Epilog

92 8 7
                                    

Die Sonne scheint das erste Mal in diesem Jahr warm auf meine Haut.

Die ersten Vögel zwitschern, die vielen Blumen strahlen in bunten Farben und die Kulisse wäre fast perfekt.

Wären da nicht die kalten Grabsteine und die ausgeblichenen Holzkreuze auf dem blassen Rasen. Und der kühle Wind, der die klägliche Stille des Vermissens um unsere Ohren weht.

Doch ich liege in Theos warmen Armen und blicke mit einem schwachen Lächeln auf das Grab meiner Eltern hinab.

Ich glaube, dass ich lernen könnte, wirklich damit klarzukommen. Mit meiner Trauer umzugehen. Auch Theo habe ich überredet, mit einer Therapie anzufangen und er beginnt allmählich, aufzublühen.

»Schön, dass ich euch auch endlich kennenlernen darf«, sagt Theo und drückt mich fester an sich. »Sie würden dich mögen«, erwidere ich leise. »Vielleicht«, füge ich hinzu. Theo lacht. Ich lehne meinen Kopf an seine Schulter und lasse all die Eindrücke und mein flaues Gefühl im Magen, welches sich nicht zwischen all den Emotionen entscheiden kann, auf mich wirken.

»Ich bin stolz auf dich«, sagt Theo dann. Ich sehe zu ihm auf. Seine längeren braunen Haare bewegen sich leicht im Wind. Sein Gesicht ist nicht glatt rasiert und er wirkt älter und reifer als letztes Jahr.

»Und ich auf dich«, antworte ich leise.

»Hast du dich schon entschieden?«, fragt er. Ich sehe wieder auf das Grab vor mir und überlege kurz. »Nein«, antworte ich.

»Wie gesagt. Mir ist es egal, ob wir wegziehen aus diesen Dörfern. Ich verbinde sie mit nichts Gutem«, sagt er.

Ich nicke. Eigentlich war ich es, die wenige Wochen nach dem Schulfest vorgeschlagen hat, dass Theo und ich nach unserem kurz bevorstehenden Abschluss in die Stadt ziehen. In meine alte Heimat. Weg vom Land und den Bauernhöfen und den kurvigen Landstraßen.

Doch nun sind mir alle so sehr ans Herz gewachsen. Natürlich Enya und Louise, aber irgendwie auch alle anderen. Meine nervigen Lehrer, Louises Freundinnen, mit denen sie manchmal Kaffee trinkt. Mein Nachbar Ed, dem ich immer über die Hecke zuwinke. Und Eric, der sich seit dem Schulfest immer öfter in der Gegenwart meiner Cousine aufhält.

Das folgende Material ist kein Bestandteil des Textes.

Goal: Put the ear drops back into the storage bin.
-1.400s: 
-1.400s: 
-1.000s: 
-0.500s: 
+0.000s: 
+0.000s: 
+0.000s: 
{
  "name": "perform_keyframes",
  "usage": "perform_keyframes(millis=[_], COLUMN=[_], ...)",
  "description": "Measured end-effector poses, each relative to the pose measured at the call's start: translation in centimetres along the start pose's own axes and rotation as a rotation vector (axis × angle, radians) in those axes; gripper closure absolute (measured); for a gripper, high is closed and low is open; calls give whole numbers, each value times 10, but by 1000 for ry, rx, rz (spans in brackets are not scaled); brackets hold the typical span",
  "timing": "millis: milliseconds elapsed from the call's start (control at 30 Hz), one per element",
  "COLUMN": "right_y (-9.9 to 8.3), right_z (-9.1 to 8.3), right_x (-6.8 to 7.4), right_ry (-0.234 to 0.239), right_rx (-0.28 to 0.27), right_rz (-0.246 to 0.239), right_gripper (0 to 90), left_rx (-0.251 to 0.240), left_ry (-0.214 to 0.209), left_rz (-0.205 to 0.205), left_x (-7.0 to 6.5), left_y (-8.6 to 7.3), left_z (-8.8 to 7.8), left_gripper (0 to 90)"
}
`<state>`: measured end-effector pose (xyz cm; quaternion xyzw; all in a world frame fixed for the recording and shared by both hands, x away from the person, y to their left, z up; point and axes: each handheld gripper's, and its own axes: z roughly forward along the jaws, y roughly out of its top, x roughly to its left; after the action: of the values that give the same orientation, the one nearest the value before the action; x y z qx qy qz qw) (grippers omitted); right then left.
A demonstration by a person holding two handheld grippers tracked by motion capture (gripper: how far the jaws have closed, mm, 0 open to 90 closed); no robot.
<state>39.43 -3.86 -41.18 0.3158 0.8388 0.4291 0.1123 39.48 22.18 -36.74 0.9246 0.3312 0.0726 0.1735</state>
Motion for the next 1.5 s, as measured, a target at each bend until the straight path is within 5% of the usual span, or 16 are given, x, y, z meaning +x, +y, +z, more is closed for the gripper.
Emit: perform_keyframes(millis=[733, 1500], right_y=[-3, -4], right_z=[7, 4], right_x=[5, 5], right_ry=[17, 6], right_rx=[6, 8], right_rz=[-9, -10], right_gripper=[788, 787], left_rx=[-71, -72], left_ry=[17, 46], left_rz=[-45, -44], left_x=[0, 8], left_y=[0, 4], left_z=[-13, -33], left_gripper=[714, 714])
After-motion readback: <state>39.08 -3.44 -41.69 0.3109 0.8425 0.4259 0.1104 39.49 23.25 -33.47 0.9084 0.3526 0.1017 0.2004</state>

»In der Stadt ist es nicht so, dass dich fast jeder mit einem Lächeln begrüßt. Dass du gesehen wirst, wenn du durch die Straßen läufst. Dass du erkannt und mit offenen Armen empfangen wirst. Auch, wenn man anfangs vielleicht abschätzig gemustert wird. Aber wenn du erst mal dazu gehörst, dann tust du es für immer«, sage ich und Theo sieht mich überrascht an.

Ich erwidere seinen Blick. »In der Stadt wäre ich ein Niemand. Ein Niemand ohne meine Familie und Freunde.« Theo nickt langsam. »Das heißt, du willst doch hier bleiben?«

Ich überlege erneut und lächle dann leicht. »Zumindest die nächste Kleinstadt wäre eine gute Idee. Aber ich will in der Nähe bleiben. Hier, bei meiner Familie. Bei meinen neuen Freunden.«

Theo beginnt zu lächeln und als sich sein lächeln in ein unaufhaltbares Strahlen entwickelt, umarme ich ihn fest.

Die Therapie tut uns gut. Wir tuen uns gut. Und das soll so bleiben. Für immer.